Willie en su existencia, una vez más lo mantuvo a flote y pudo ignorar el sarcasmo chileno, que es como esos tsunamis que arrastran con todo a su paso. Pensé que el afán literario se le esfumaría en cuanto comprobara las dificultades del oficio, pero nada lo detuvo. Terminó una novela abominable en la que un amor frustrado, un caso judicial y el enano se mezclaban, confundiendo al lector, que no lograba determinar si estaba ante un romance, una memoria de abogado o la sarta de fantasías hormonales de un adolescente reprimido. Las amigas que la leyeron fueron muy francas con Willie: debía eliminar al maldito enano y tal vez así podría salvar el resto del libro, si lo reescribía con más cuidado. Los amigos le aconsejaron eliminar el romance y profundizar en la depravación del enano. Jason le dijo que sacara el romance, los tribunales y el enano y escribiera algo situado en México. A mí me pasó algo inesperado: la mala novela aumentó mi admiración por Willie, porque en el proceso pude apreciar más que nunca sus virtudes esenciales: fortaleza y perseverancia. Como algo he aprendido en los años que llevo escribiendo -al menos he aprendido a no repetir los mismos errores, aunque siempre invento nuevos-, le ofrecí a mi marido mis servicios de editora. Willie aceptó mis comentarios con una humildad que no tiene en otros aspectos de la vida y rehizo el manuscrito, pero me pareció que esa segunda versión también presentaba problemas fundamentales. La escritura es como el ilusionismo: no basta con sacar conejos de un sombrero, hay que hacerlo con elegancia y de manera convincente.

ORACIONES

Con una abuela como la mía, que me inició temprano en la idea de que el mundo es mágico y lo demás son ilusiones de grandeza de los humanos, ya que no controlamos casi nada, sabemos muy poco y basta echar un vistazo a la Historia para comprender las limitaciones de la razón, no es raro que todo me parezca posible. Hace miles de años, cuando ella estaba viva y yo era una criatura asustada, esa buena señora y sus amigas me incluían en sus sesiones de espiritismo, seguramente a espaldas de mi madre. Ponían dos cojines sobre una silla para que yo alcanzara el borde de la mesa, la misma mesa de roble con patas de león que hoy tengo en mi poder. Aunque era muy niña y no tengo recuerdos sino fantasía, veo la mesa saltando bajo la influencia de las ánimas invocadas por aquellas damas, sin embargo no se ha movido nunca en mi casa, está en su sitio, pesada y definitiva como un buey muerto, cumpliendo las funciones modestas de los muebles comunes. El misterio no es un recurso literario, sal y pimienta para mis libros, como me acusan mis enemigos, sino parte de la vida misma. Misterios profundos, como el que ya mencioné de mi hermana del desorden, Jean, quien se paseó descalza sobre brasas ardientes.
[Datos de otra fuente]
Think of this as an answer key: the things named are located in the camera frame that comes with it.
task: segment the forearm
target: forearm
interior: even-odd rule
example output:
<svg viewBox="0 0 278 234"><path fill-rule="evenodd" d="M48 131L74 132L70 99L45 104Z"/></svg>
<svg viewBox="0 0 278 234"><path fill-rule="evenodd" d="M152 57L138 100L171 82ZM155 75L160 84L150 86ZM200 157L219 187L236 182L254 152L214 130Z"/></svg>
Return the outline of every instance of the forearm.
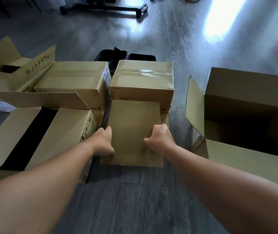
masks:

«Es una experiencia transformadora, porque no tiene explicación racional o científica. En ese momento supe que tenemos capacidades increíbles; tal como sabemos nacer, dar a luz y morir, igual sabemos responder ante las brasas ardientes que suele haber en nuestro camino. Después de pasar por eso tengo tranquilidad ante el futuro, puedo enfrentar las peores crisis si me relajo y dejo que el espíritu

me guíe», me dijo. Y eso fue lo que hizo Jean cuando su hijo se le murió en los brazos: caminó sobre el fuego sin quemarse.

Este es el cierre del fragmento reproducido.